*** Opening MATERIAL SUPPLIED ***

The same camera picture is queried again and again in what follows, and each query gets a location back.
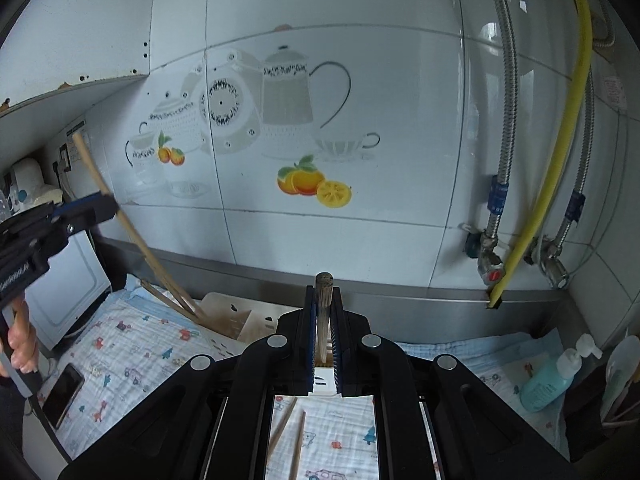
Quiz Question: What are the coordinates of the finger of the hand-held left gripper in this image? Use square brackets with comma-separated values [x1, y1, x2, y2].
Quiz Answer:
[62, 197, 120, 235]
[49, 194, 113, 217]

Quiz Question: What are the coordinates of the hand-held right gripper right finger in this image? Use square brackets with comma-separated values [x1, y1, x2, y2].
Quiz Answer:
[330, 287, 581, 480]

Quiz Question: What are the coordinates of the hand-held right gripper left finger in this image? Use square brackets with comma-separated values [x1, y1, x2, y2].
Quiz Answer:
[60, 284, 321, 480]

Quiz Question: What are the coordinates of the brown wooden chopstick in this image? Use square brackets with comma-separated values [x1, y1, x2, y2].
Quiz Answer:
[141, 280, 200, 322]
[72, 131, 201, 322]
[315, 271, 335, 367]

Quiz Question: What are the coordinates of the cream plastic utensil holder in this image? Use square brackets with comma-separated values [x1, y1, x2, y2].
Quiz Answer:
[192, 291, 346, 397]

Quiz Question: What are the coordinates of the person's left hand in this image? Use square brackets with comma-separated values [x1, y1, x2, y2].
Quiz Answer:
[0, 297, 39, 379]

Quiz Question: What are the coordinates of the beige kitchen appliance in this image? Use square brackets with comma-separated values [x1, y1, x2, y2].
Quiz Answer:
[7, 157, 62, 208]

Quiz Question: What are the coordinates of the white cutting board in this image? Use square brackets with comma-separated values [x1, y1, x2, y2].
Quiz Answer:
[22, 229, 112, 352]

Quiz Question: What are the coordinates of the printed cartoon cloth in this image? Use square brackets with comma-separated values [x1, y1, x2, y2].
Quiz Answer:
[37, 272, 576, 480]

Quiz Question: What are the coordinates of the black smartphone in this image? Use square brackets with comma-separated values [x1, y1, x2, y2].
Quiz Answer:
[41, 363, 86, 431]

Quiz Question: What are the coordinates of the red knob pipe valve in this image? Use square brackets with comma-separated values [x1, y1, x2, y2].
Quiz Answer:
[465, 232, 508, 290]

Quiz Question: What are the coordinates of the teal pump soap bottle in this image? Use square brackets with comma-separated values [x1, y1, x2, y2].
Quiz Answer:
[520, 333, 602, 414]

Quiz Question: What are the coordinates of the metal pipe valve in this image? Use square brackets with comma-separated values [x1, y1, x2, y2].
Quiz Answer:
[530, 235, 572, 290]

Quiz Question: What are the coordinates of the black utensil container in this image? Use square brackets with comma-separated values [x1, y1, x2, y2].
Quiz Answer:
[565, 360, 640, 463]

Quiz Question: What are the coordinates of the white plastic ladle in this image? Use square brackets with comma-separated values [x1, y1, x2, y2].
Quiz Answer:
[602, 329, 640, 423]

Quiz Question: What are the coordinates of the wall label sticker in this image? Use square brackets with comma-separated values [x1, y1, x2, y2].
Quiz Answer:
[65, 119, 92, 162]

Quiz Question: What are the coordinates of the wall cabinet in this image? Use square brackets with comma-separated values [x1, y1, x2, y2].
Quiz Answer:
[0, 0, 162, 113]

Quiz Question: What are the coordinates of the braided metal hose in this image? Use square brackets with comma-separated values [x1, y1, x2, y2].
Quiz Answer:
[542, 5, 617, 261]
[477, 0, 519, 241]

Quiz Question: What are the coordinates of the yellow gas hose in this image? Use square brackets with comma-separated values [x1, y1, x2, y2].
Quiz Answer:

*** Closing MATERIAL SUPPLIED ***

WHAT YOU NEED TO DO — All lines with the word "utensil" must be located in the data and copied.

EXERCISE RESPONSE —
Quiz Question: What are the coordinates of the cream plastic utensil holder in this image? Use square brackets with comma-separated values [x1, y1, x2, y2].
Quiz Question: What are the coordinates of the black utensil container in this image? Use square brackets with comma-separated values [x1, y1, x2, y2].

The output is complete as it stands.